• PROMPT: Word for word, copy out every line of the records, omitting each picture.

-------------------------

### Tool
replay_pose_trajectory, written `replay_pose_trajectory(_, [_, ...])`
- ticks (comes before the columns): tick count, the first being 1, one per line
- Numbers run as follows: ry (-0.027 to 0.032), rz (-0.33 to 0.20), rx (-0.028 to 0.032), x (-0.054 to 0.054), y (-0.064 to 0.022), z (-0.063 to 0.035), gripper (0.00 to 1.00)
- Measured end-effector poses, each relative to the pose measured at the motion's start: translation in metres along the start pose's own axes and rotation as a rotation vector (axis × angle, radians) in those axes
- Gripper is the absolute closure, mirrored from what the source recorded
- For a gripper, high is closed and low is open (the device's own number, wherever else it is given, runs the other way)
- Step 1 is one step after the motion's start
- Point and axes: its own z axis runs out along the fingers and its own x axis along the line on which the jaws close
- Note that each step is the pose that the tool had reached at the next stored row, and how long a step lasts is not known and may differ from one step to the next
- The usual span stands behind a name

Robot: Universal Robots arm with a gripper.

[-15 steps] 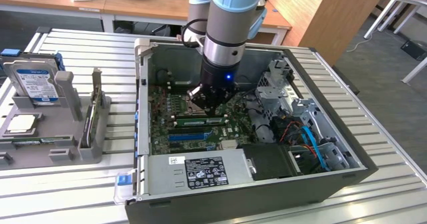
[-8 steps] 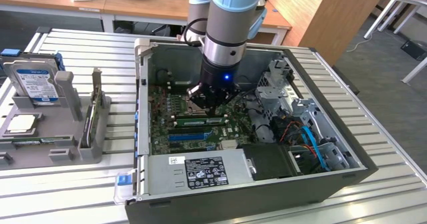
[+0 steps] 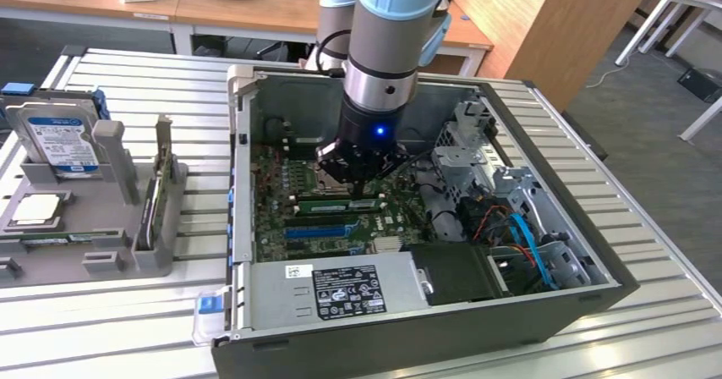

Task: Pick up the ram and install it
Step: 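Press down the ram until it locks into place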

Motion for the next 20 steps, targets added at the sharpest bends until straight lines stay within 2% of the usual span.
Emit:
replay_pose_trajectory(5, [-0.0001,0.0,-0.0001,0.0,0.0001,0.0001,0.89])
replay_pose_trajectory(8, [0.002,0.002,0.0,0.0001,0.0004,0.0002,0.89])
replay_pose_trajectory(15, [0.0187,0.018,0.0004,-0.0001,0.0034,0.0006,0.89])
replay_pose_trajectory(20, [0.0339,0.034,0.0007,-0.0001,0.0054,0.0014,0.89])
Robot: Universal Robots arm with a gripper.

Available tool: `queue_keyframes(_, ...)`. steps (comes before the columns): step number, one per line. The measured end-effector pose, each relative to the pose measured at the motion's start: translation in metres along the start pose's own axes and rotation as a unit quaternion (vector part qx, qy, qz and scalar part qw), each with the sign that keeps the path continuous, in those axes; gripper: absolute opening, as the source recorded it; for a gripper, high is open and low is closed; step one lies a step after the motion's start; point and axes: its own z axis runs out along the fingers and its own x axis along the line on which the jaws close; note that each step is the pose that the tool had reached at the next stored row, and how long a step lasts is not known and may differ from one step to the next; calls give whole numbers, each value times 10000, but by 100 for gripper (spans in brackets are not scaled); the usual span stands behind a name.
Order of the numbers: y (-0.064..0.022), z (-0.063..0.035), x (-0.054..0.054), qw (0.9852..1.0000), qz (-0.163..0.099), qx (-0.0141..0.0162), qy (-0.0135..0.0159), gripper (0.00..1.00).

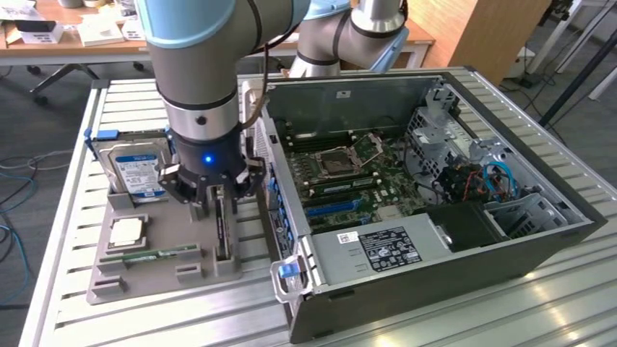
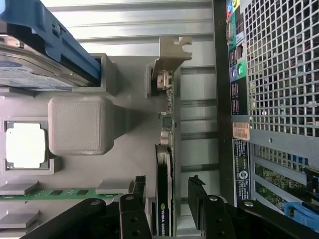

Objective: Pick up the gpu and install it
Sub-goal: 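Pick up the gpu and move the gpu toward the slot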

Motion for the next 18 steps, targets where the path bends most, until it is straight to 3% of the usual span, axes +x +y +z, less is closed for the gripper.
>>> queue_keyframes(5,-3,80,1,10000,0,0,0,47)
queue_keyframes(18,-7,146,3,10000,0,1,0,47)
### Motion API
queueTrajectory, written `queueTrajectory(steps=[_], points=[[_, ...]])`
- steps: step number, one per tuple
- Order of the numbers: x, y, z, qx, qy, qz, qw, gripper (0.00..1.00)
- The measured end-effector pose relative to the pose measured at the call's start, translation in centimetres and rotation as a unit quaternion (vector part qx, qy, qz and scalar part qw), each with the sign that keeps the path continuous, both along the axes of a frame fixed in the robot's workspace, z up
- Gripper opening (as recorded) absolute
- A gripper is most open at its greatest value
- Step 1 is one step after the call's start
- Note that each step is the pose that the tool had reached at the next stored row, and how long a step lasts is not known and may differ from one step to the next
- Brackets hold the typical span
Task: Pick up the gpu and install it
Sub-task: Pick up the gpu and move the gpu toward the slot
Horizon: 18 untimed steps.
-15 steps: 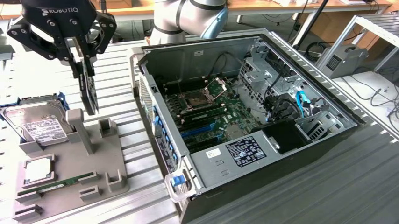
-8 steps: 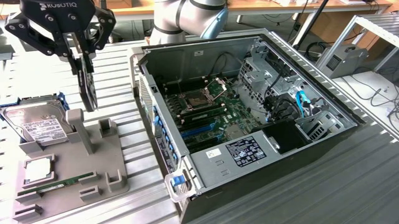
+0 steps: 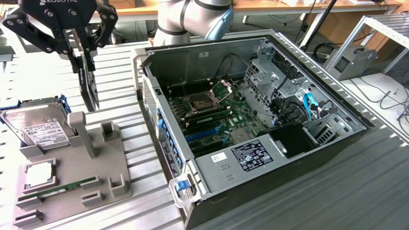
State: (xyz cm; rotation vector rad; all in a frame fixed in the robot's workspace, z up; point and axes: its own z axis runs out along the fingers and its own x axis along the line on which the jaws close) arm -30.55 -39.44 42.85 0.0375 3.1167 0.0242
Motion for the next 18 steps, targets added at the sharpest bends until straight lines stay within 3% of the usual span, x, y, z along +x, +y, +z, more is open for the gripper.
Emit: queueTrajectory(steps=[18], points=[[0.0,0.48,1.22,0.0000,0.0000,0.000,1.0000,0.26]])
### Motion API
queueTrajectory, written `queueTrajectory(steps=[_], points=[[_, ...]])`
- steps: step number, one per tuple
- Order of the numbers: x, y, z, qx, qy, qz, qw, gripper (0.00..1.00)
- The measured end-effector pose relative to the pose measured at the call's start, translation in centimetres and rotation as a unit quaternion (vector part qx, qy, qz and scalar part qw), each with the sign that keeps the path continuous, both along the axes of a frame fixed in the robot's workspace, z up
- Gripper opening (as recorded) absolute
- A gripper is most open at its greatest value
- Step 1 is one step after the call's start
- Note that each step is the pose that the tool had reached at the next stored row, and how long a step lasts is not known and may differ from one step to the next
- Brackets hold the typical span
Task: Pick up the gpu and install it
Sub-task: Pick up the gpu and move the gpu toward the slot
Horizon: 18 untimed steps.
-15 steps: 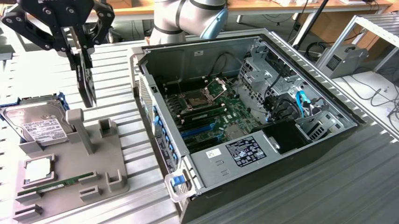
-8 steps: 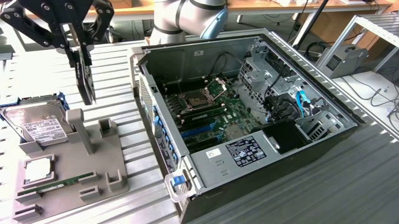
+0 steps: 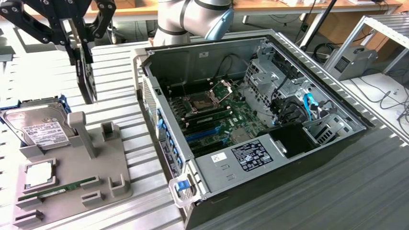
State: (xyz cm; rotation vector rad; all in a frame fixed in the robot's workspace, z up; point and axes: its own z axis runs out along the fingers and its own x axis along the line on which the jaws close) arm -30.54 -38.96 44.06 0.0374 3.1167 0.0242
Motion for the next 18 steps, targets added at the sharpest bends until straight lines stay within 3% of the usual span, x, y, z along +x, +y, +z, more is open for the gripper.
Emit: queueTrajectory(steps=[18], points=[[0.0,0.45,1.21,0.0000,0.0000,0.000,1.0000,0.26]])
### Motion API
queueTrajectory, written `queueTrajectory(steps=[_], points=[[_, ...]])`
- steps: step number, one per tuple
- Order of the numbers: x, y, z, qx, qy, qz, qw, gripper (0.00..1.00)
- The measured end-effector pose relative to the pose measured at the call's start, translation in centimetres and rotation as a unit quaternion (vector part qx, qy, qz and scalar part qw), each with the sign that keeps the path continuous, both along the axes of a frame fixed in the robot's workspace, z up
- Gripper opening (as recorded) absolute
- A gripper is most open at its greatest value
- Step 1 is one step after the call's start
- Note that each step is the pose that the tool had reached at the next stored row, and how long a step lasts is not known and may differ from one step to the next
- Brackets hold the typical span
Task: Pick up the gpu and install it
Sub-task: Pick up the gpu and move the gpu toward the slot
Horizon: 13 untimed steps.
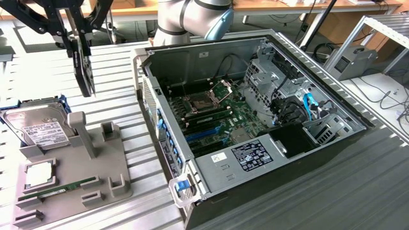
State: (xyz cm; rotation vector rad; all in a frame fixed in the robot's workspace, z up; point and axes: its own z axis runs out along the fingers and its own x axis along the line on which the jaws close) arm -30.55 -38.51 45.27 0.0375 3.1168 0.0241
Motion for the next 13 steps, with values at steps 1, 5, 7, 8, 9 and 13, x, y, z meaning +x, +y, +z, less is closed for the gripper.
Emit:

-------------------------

• FINISHED EXERCISE:
### Tool
replay_pose_trajectory, written `replay_pose_trajectory(_, [_, ...])`
- ticks (comes before the columns): tick count, the first being 1, one per line
- Numbers run as follows: ry (-0.027 to 0.032), rz (-0.33 to 0.20), rx (-0.028 to 0.032), x (-0.054 to 0.054), y (-0.064 to 0.022), z (-0.063 to 0.035), gripper (0.00 to 1.00)
- Measured end-effector poses, each relative to the pose measured at the motion's start: translation in metres along the start pose's own axes and rotation as a rotation vector (axis × angle, radians) in those axes
- Gripper is the absolute closure, mirrored from what the source recorded
- For a gripper, high is closed and low is open (the device's own number, wherever else it is given, runs the other way)
- Step 1 is one step after the motion's start
- Point and axes: its own z axis runs out along the fingers and its own x axis along the line on which the jaws close
- Note that each step is the pose that the tool had reached at the next stored row, and how long a step lasts is not known and may differ from one step to the next
- The usual span stands behind a name

Robot: Universal Robots arm with a gripper.

[-15 steps] 
[-8 steps] 
[+0 steps] 

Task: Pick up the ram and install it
Step: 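Press down the ram until it locks into place
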
Motion for the next 20 steps, targets added at the sharpest bends until straight lines stay within 2% of the usual span.
Emit:
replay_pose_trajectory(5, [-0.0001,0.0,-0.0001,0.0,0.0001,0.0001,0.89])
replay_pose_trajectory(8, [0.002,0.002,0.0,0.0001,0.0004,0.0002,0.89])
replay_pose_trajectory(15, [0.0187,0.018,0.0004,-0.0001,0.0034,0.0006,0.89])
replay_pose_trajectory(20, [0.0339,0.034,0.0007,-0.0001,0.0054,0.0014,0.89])
Robot: Universal Robots arm with a gripper.

Available tool: `queue_keyframes(_, ...)`. steps (comes before the columns): step number, one per line. The measured end-effector pose, each relative to the pose measured at the motion's start: translation in metres along the start pose's own axes and rotation as a unit quaternion (vector part qx, qy, qz and scalar part qw), each with the sign that keeps the path continuous, in those axes; gripper: absolute opening, as the source recorded it; for a gripper, high is open and low is closed; step one lies a step after the motion's start; point and axes: its own z axis runs out along the fingers and its own x axis along the line on which the jaws close; note that each step is the pose that the tool had reached at the next stored row, and how long a step lasts is not known and may differ from one step to the next; calls give whole numbers, each value times 10000, but by 100 for gripper (spans in brackets are not scaled); the usual span stands behind a name.
Order of the numbers: y (-0.064..0.022), z (-0.063..0.035), x (-0.054..0.054), qw (0.9852..1.0000), qz (-0.163..0.099), qx (-0.0141..0.0162), qy (-0.0135..0.0159), gripper (0.00..1.00).


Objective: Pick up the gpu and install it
Sub-goal: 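Pick up the gpu and move the gpu toward the slot
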
Motion for the next 18 steps, targets where the path bends most, until it is straight to 3% of the usual span, axes +x +y +z, less is closed for the gripper.
>>> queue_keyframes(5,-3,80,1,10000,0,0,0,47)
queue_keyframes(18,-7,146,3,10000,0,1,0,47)
### Motion API
queueTrajectory, written `queueTrajectory(steps=[_], points=[[_, ...]])`
- steps: step number, one per tuple
- Order of the numbers: x, y, z, qx, qy, qz, qw, gripper (0.00..1.00)
- The measured end-effector pose relative to the pose measured at the call's start, translation in centimetres and rotation as a unit quaternion (vector part qx, qy, qz and scalar part qw), each with the sign that keeps the path continuous, both along the axes of a frame fixed in the robot's workspace, z up
- Gripper opening (as recorded) absolute
- A gripper is most open at its greatest value
- Step 1 is one step after the call's start
- Note that each step is the pose that the tool had reached at the next stored row, and how long a step lasts is not known and may differ from one step to the next
- Brackets hold the typical span
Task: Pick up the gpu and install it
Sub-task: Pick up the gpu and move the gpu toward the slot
Horizon: 18 untimed steps.
-15 steps: 
-8 steps: 
+0 steps: 
State: (xyz cm; rotation vector rad; all in a frame fixed in the robot's workspace, z up; point and axes: its own z axis runs out along the fingers and its own x axis along the line on which the jaws close) arm -30.55 -39.44 42.85 0.0375 3.1167 0.0242
Motion for the next 18 steps, targets added at the sharpest bends until straight lines stay within 3% of the usual span, x, y, z along +x, +y, +z, more is open for the gripper.
Emit: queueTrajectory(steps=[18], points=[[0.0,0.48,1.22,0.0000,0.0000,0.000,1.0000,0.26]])
### Motion API
queueTrajectory, written `queueTrajectory(steps=[_], points=[[_, ...]])`
- steps: step number, one per tuple
- Order of the numbers: x, y, z, qx, qy, qz, qw, gripper (0.00..1.00)
- The measured end-effector pose relative to the pose measured at the call's start, translation in centimetres and rotation as a unit quaternion (vector part qx, qy, qz and scalar part qw), each with the sign that keeps the path continuous, both along the axes of a frame fixed in the robot's workspace, z up
- Gripper opening (as recorded) absolute
- A gripper is most open at its greatest value
- Step 1 is one step after the call's start
- Note that each step is the pose that the tool had reached at the next stored row, and how long a step lasts is not known and may differ from one step to the next
- Brackets hold the typical span
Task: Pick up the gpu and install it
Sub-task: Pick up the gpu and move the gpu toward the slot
Horizon: 18 untimed steps.
-15 steps: 
-8 steps: 
+0 steps: 
State: (xyz cm; rotation vector rad; all in a frame fixed in the robot's workspace, z up; point and axes: its own z axis runs out along the fingers and its own x axis along the line on which the jaws close) arm -30.54 -38.96 44.06 0.0374 3.1167 0.0242
Motion for the next 18 steps, targets added at the sharpest bends until straight lines stay within 3% of the usual span, x, y, z along +x, +y, +z, more is open for the gripper.
Emit: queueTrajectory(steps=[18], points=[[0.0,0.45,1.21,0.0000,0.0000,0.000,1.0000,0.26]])
### Motion API
queueTrajectory, written `queueTrajectory(steps=[_], points=[[_, ...]])`
- steps: step number, one per tuple
- Order of the numbers: x, y, z, qx, qy, qz, qw, gripper (0.00..1.00)
- The measured end-effector pose relative to the pose measured at the call's start, translation in centimetres and rotation as a unit quaternion (vector part qx, qy, qz and scalar part qw), each with the sign that keeps the path continuous, both along the axes of a frame fixed in the robot's workspace, z up
- Gripper opening (as recorded) absolute
- A gripper is most open at its greatest value
- Step 1 is one step after the call's start
- Note that each step is the pose that the tool had reached at the next stored row, and how long a step lasts is not known and may differ from one step to the next
- Brackets hold the typical span
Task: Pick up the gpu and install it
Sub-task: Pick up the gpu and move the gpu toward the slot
Horizon: 13 untimed steps.
State: (xyz cm; rotation vector rad; all in a frame fixed in the robot's workspace, z up; point and axes: its own z axis runs out along the fingers and its own x axis along the line on which the jaws close) arm -30.55 -38.51 45.27 0.0375 3.1168 0.0241
Motion for the next 13 steps, with values at steps 1, 5, 7, 8, 9 and 13, x, y, z meaning +x, +y, +z, less is closed for the gripper.
Emit:

Output is finished, and nothing else is required.